(CBS 5) – With the holiday shopping season underway, there are indications that consumers are spending less or at least within their means.
According to a National Retail Federation survey, less than 28 percent of holiday shoppers reported they plan to use their credit card – the lowest since 2002. The survey also showed more consumers plan on using cash or debit cards.
Retailers such as Kmart, Sears, Marshalls and Toys R Us are capitalizing on the spending reluctance by offering layaway plans.
Marketing expert Kathleen Kusek said this old holiday tradition is slowly making a comeback. “Now that consumers are becoming more savvy about credit cards and more reluctant to spend money on interest rates, layaway has gotten more appealing,” said Kusek.
Not only can consumers avoid credit card fees by using this option, Kusek added it allows families to create a budget. “What layaway does is force consumers to save and pay in increments to get something that they really want,” she said.

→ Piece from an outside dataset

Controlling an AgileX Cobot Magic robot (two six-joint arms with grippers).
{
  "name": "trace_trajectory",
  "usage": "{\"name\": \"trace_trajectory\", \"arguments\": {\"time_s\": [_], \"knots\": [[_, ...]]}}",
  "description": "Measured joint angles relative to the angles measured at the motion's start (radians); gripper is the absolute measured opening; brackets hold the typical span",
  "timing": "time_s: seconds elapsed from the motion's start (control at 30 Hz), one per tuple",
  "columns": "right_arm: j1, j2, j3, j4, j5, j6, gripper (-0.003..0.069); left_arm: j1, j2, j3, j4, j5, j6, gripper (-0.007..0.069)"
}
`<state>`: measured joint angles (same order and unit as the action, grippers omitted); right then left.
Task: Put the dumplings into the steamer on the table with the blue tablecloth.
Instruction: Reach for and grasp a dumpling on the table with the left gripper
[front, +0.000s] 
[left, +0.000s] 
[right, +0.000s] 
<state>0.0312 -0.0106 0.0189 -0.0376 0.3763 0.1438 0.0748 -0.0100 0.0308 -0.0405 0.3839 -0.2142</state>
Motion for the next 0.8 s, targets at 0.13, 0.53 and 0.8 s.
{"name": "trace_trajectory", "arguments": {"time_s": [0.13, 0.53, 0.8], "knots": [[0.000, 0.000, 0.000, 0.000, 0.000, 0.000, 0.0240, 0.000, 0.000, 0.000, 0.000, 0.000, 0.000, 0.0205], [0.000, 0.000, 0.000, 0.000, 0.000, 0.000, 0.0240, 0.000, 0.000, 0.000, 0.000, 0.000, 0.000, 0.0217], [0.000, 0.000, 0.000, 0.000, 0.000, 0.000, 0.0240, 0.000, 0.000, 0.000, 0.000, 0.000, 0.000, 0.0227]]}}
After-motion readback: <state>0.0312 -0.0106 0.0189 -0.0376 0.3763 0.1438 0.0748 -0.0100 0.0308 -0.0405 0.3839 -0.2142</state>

Kusek noted there are also some drawbacks to these pre-payment plans. For instance, there are initiation fees that range from $5 to $10 depending on the store and a down payment anywhere from 10 percent to 20 percent due up front.
According to the Better Business Bureau consumers should also ask what happens if a layaway item goes on sale, if you decided to cancel and the total fees involved. “You need to find out what those layaway policies are because what could turn out to be a very nice thing could backfire, said Gene O’Neil, President and CEO of Golden Gate BBB.